The PFI for the six dogs receiving carboplatin prior to irradiation (182 days, range 143–250 days) was similar to those without carboplatin (174.5 days, range 61–510 days).

The mean PFI for the six dogs having a manual treatment plan was similar to patients with computer-based planning (219.3 vs. 223.4 days).

At the time of enrollment, no dog had lymph node or distant metastases. One dog developed ipsilateral lymph node metastases 1 month after the second course of radiation. This dog was started received chemotherapy and had SD for 4 months, then experienced nonresponsive epistaxis and nasal congestion.

Nine dogs developed acute radiation side effects, all of which were grade 1 and 2 mucositis, which on average resolved in 16 days. Three dogs developed potentially late-term side effects. One leukotrichia, one keratoconjunctivitis sicca (KCS), and one leukotrichia and KCS 2 months after the second-radiation course.

There were multiple reasons the 5 × 4.0 Gy radiation scheme was used, including reduced cost, convenient schedule, reduced acute reaction, and low biologically effective dose on late responding tissue, resulting in a decreased potential for late-term radiation side effects thus allowing one repeat course of therapy.
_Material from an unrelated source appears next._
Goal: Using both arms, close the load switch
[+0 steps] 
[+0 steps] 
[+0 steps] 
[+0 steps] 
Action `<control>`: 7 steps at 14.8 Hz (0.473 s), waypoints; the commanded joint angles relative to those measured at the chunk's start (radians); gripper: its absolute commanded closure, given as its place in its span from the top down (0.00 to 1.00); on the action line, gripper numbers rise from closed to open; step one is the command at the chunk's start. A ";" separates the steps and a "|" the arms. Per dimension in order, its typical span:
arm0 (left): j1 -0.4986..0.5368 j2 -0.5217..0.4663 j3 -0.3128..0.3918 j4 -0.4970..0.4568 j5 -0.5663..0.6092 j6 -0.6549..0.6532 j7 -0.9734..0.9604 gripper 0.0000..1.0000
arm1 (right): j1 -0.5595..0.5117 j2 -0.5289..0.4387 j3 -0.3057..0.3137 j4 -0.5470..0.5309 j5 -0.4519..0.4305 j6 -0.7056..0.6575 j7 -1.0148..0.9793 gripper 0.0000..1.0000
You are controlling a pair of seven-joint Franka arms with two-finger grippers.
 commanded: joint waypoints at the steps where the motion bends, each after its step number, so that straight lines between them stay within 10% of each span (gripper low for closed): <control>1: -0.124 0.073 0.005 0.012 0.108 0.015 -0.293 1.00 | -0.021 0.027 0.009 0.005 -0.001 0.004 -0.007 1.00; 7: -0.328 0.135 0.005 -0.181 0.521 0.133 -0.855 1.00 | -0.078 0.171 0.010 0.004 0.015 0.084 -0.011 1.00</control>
The median survival of 309 days (10.3 months) is comparable to the median survival of 6.7–23 months resulting from curative-intent[3-9] and the median survival of 4–10.1 months resulting from palliative radiation protocols.[14, 15]

In the current study, response to treatment was evaluated using four clinical parameters: presence of epistaxis, severity of pain, nasal congestion, and anorexia. These four parameters were chosen because based on our experience they influence the quality of life. Additionally, epistaxis was chosen because it allowed objective evaluation of the clinical response to treatment. Eighty-nine percent of patients experienced alleviation of their clinical symptoms after the first course of therapy with a median PFI of 178 days. This response rate is comparable to other studies that evaluated responses to palliative radiotherapy in dogs with nasal tumors.
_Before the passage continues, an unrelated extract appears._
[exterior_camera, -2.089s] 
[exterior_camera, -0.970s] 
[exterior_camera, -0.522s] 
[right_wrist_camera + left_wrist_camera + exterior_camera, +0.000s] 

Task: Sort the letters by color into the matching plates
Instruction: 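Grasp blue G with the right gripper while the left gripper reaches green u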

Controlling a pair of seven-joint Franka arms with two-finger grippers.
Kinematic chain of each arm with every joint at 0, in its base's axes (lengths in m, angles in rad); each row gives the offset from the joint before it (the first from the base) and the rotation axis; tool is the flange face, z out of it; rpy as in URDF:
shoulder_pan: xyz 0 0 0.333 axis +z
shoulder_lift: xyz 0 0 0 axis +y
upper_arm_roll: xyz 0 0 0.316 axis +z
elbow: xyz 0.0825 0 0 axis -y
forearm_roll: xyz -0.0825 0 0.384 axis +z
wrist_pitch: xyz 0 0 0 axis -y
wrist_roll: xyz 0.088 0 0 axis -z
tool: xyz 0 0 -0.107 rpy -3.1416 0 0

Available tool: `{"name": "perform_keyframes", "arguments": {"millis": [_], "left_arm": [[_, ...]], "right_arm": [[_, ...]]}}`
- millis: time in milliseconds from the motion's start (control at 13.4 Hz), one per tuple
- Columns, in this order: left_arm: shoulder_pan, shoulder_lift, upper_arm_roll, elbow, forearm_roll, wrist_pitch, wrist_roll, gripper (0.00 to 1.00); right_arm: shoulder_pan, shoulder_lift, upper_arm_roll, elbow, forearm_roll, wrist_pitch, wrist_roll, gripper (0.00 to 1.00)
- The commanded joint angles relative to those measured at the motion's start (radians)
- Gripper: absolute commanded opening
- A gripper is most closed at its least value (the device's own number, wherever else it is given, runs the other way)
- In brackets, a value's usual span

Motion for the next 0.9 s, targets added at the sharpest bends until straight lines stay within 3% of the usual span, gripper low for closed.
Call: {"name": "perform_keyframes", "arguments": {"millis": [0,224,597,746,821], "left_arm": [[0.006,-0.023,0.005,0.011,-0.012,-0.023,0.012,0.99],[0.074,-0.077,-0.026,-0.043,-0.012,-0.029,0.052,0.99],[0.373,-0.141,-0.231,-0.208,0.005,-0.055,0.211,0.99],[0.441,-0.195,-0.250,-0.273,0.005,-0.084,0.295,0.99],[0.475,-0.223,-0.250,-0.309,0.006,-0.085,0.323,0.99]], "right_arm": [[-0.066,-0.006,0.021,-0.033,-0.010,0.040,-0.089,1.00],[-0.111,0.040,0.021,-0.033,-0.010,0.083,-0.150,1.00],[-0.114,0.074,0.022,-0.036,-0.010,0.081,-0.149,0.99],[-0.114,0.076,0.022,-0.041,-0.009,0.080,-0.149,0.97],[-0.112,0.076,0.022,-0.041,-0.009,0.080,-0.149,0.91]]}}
Nine of 18 dogs developed acute radiation side effects. All of these were grade 1 and 2 mucositis that were manageable and did not overtly affect the quality of life. These acute radiation side effects resolved in approximately 16 days. Three dogs (16%) developed late-term radiation side effects. Two dogs developed permanent KCS with no loss of vision and responded well to topical ophthalmic medications. One of the two dogs with KCS also developed leukotrichia at the radiation site. One dog developed leukotrichia only. No other late-term side effects developed. Overall, the acute side effects were well tolerated.
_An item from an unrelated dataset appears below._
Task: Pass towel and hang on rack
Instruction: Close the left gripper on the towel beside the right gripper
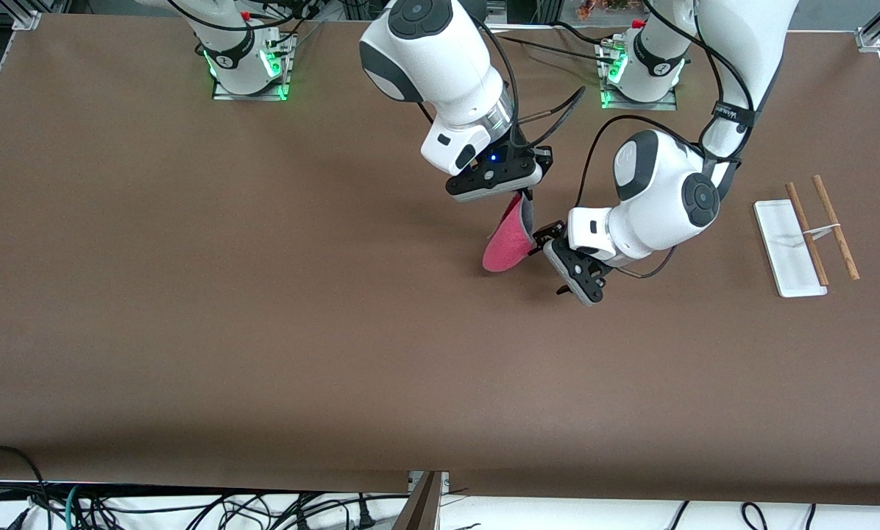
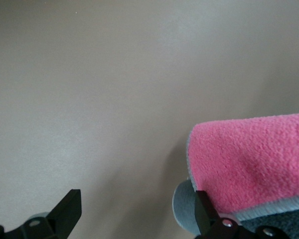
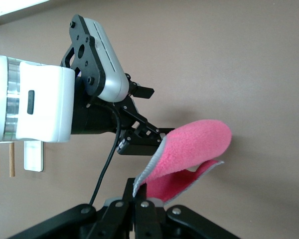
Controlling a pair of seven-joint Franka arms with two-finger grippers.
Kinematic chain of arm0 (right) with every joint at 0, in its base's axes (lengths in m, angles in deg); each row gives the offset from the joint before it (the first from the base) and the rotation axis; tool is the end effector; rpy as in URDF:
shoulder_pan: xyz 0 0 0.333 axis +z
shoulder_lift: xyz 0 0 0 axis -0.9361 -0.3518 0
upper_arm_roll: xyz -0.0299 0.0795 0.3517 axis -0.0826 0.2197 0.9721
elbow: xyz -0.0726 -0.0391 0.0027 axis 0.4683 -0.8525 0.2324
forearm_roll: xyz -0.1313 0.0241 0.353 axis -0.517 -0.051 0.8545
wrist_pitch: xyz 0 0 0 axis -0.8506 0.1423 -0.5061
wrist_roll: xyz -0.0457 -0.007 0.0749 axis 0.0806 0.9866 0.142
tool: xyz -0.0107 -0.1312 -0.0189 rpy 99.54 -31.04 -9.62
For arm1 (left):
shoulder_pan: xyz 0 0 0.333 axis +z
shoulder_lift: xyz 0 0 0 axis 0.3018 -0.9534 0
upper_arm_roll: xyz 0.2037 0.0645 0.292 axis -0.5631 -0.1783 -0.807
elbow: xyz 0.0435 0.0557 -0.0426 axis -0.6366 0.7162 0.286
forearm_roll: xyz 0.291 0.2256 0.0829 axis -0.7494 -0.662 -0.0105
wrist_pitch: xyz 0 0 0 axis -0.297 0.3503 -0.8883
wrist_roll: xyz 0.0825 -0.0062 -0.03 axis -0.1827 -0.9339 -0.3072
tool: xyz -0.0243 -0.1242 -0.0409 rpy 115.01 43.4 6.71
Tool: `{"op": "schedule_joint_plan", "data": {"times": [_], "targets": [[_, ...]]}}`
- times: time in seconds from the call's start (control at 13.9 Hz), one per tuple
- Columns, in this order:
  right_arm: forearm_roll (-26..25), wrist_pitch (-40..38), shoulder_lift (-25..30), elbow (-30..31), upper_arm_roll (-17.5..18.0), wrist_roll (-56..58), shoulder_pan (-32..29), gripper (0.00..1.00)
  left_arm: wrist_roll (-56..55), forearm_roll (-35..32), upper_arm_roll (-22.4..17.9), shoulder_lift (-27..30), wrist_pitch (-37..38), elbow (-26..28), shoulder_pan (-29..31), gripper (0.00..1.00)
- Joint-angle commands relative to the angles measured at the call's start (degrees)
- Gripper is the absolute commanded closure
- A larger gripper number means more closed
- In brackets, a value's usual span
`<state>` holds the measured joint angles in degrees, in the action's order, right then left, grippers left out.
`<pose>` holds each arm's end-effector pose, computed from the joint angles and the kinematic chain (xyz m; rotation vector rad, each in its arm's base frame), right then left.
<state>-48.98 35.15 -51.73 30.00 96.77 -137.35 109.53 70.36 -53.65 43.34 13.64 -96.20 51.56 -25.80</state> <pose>0.5154 0.6095 0.5203 -2.6756 -0.0285 -0.2080 0.6013 -0.2487 0.3443 2.5011 -1.1243 0.2541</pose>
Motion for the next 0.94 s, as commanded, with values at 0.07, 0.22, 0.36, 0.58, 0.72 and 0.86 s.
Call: {"op": "schedule_joint_plan", "data": {"times": [0.07,0.22,0.36,0.58,0.72,0.86], "targets": [[0.33,0.98,-0.61,-1.04,0.21,0.09,0.04,1.00,8.15,0.90,-0.48,0.59,2.65,0.94,0.85,0.00],[0.33,1.33,-0.69,-0.95,0.21,0.18,-0.31,1.00,10.90,0.99,-0.66,0.94,6.08,1.03,2.25,0.00],[0.24,1.77,-0.87,-0.95,0.21,0.18,-0.31,1.00,10.91,0.91,-0.66,1.73,7.59,1.03,2.78,0.00],[0.07,1.86,-0.96,-0.86,0.21,0.18,-0.14,1.00,9.94,1.43,-0.66,2.26,8.03,0.85,2.69,0.00],[0.07,1.77,-0.96,-0.68,0.21,0.18,-0.13,1.00,9.85,1.69,-0.57,2.26,8.03,0.33,2.61,0.00],[0.07,1.77,-0.96,-0.68,0.21,0.18,-0.13,1.00,7.84,3.27,-0.22,2.09,7.68,0.06,2.26,0.00]]}}
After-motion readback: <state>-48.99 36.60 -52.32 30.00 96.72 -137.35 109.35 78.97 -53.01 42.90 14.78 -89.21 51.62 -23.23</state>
One reason we chose the 5 × 4.0 Gy radiation scheme was due to its relatively low biologically effective dose (BED). A common palliative radiation therapy prescription in veterinary medicine has been 3 × 8.0 Gy, which has a BED for late responding tissue of 88 Gy₃. The BED for late responding tissue from our 5 × 4.0 Gy prescription is 46.7 Gy₃, which implies a reduced potential for late radiation effects. Only one of the six dogs that received two courses of treatment developed a late effect (leukotrichia and KCS).

In people, concurrent use of chemotherapy and curative intent radiotherapy increases local control and survival for a variety of tumors.[19-21] Concurrent use of carboplatin and/or cisplatin for palliative radiation therapy was evaluated in 95 dogs and there was a significant increase in response rate and duration of response compared to dogs receiving radiation therapy alone.[17] We found no effect from the addition of chemotherapy but our patient numbers are too small to interpret the significance this finding.

Sixteen dogs (88.9%) received a nonsteroidal antiinflammatory drug throughout the study; drugs used were piroxicam (n = 9), carprofen (n = 4), and meloxicam (n = 3). The antiinflammatory effects of these drugs may have contributed to alleviation of nasal congestion and pain. Twelve of these dogs received a drug that had Cox-1 and Cox-2 inhibiting effects but based on recent work by others this is not likely to have influenced outcome.[22]

In summary, our results support a 5 × 4 Gy prescription being effective for palliation of signs associated with malignant nasal tumors in dogs.